Required work »
Below is some data. Retype exactly the lines starting at the one with "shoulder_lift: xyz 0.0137" and ending at the one with "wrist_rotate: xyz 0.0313".
——
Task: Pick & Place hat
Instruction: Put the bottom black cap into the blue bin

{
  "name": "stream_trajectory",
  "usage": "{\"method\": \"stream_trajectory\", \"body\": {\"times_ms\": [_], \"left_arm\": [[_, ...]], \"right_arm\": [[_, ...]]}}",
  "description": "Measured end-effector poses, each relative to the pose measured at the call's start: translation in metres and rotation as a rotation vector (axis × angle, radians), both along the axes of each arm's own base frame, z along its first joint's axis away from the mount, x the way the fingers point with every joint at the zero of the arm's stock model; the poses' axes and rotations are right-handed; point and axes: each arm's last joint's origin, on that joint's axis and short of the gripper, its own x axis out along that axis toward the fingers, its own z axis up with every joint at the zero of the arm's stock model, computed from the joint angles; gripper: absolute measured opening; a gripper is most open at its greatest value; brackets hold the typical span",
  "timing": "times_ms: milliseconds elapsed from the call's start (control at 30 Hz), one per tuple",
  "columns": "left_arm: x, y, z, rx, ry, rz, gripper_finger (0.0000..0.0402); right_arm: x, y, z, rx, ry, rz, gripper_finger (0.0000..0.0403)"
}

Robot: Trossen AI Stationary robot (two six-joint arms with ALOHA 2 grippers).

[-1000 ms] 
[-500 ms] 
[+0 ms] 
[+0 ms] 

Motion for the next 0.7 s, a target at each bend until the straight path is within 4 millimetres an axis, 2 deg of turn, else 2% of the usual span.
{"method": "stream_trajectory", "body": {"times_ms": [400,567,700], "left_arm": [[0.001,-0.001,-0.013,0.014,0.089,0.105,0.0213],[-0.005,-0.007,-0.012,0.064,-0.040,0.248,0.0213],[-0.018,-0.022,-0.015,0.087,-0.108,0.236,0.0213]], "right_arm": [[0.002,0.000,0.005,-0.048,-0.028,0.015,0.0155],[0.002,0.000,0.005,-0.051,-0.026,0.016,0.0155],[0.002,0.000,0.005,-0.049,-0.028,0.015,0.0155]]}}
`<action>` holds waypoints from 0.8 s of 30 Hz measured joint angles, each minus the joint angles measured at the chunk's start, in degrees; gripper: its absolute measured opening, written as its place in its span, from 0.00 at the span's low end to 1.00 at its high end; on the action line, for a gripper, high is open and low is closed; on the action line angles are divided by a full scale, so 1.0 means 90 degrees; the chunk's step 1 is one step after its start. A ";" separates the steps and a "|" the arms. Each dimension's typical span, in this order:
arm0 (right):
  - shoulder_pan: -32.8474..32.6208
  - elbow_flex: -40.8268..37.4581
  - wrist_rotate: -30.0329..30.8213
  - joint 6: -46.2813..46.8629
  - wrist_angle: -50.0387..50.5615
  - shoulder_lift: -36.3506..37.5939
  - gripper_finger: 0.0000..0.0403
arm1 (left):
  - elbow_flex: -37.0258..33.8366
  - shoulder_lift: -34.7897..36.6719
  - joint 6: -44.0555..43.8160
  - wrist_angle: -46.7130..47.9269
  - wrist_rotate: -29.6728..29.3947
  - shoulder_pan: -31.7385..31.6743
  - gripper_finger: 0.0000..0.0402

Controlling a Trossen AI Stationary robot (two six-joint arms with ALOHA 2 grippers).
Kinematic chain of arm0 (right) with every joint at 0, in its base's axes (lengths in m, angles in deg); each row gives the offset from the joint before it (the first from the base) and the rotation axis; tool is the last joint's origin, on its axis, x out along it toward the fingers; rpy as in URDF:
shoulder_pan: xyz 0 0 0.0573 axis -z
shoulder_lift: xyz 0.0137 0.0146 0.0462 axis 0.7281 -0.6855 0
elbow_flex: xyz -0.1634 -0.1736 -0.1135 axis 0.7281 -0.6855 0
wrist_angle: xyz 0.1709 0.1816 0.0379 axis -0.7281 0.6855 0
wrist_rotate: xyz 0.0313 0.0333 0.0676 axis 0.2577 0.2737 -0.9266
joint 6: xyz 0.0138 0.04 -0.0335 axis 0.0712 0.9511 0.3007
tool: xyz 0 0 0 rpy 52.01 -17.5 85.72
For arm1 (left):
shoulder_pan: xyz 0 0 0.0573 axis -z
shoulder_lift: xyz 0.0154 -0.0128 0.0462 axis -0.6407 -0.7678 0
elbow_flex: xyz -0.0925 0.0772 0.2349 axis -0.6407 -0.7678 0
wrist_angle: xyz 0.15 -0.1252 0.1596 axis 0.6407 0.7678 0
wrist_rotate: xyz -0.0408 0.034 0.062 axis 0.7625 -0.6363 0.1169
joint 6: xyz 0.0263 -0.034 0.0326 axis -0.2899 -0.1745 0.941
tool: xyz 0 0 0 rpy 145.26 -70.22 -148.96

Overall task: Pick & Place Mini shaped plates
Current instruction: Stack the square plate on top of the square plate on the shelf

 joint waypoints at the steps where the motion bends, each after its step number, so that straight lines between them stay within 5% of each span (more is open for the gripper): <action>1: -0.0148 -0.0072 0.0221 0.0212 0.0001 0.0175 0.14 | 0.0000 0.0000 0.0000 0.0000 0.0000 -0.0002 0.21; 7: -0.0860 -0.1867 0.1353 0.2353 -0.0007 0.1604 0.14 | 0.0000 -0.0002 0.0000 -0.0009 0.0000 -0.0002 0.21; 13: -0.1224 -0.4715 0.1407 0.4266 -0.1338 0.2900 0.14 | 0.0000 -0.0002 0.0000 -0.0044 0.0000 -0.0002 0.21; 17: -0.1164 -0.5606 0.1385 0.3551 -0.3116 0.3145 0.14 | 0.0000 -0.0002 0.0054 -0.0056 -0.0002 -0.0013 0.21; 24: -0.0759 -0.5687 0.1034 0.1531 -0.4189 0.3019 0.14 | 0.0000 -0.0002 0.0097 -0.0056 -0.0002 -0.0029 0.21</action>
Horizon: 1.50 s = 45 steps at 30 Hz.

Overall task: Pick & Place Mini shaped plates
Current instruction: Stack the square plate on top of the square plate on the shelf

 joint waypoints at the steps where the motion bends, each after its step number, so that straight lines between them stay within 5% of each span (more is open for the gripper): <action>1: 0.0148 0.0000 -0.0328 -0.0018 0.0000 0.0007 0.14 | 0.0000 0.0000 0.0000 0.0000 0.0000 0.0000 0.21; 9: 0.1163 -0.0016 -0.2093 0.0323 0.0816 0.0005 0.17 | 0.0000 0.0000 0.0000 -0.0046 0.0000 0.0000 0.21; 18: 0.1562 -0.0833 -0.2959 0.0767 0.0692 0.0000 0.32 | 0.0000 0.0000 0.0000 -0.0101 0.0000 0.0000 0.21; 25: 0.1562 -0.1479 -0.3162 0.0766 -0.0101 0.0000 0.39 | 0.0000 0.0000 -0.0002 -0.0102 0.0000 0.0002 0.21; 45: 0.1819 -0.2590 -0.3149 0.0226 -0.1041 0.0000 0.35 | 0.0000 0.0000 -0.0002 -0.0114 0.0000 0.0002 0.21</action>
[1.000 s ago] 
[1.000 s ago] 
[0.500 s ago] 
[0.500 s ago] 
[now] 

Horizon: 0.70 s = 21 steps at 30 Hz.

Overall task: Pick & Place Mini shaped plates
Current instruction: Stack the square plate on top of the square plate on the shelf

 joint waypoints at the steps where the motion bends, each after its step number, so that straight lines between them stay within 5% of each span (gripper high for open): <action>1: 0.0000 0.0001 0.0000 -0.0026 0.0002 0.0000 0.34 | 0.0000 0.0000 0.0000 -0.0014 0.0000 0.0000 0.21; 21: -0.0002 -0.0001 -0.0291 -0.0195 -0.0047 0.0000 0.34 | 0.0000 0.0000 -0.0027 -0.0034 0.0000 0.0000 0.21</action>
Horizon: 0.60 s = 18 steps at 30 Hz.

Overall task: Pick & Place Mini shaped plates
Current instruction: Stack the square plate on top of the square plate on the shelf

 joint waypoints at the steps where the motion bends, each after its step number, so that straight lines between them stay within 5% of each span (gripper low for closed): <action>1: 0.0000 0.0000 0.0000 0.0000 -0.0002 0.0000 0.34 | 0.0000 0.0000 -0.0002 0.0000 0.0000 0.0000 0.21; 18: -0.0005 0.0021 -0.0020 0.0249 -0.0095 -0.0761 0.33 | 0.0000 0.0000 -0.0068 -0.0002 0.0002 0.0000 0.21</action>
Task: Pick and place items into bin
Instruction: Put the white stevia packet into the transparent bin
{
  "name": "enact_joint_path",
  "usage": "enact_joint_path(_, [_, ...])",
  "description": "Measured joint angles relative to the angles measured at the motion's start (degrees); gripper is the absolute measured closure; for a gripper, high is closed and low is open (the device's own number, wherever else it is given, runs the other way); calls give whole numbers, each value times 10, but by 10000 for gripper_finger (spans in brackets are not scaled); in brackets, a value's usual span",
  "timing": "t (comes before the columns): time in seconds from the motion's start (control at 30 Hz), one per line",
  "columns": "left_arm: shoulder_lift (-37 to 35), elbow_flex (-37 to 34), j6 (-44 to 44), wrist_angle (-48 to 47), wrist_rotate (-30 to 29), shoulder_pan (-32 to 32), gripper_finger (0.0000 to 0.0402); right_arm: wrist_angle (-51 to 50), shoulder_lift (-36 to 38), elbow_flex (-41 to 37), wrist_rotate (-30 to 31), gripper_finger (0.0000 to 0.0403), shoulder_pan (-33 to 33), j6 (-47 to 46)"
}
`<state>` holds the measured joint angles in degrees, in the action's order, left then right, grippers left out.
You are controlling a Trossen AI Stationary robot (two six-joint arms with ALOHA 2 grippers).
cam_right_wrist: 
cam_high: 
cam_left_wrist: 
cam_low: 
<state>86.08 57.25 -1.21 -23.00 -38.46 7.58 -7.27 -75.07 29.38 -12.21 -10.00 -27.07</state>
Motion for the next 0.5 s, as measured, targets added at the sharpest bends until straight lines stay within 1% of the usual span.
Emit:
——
Solution to this task »
shoulder_lift: xyz 0.0137 0.0146 0.0462 axis 0.7281 -0.6855 0
elbow_flex: xyz -0.1634 -0.1736 -0.1135 axis 0.7281 -0.6855 0
wrist_angle: xyz 0.1709 0.1816 0.0379 axis -0.7281 0.6855 0
wrist_rotate: xyz 0.0313 0.0333 0.0676 axis 0.2577 0.2737 -0.9266

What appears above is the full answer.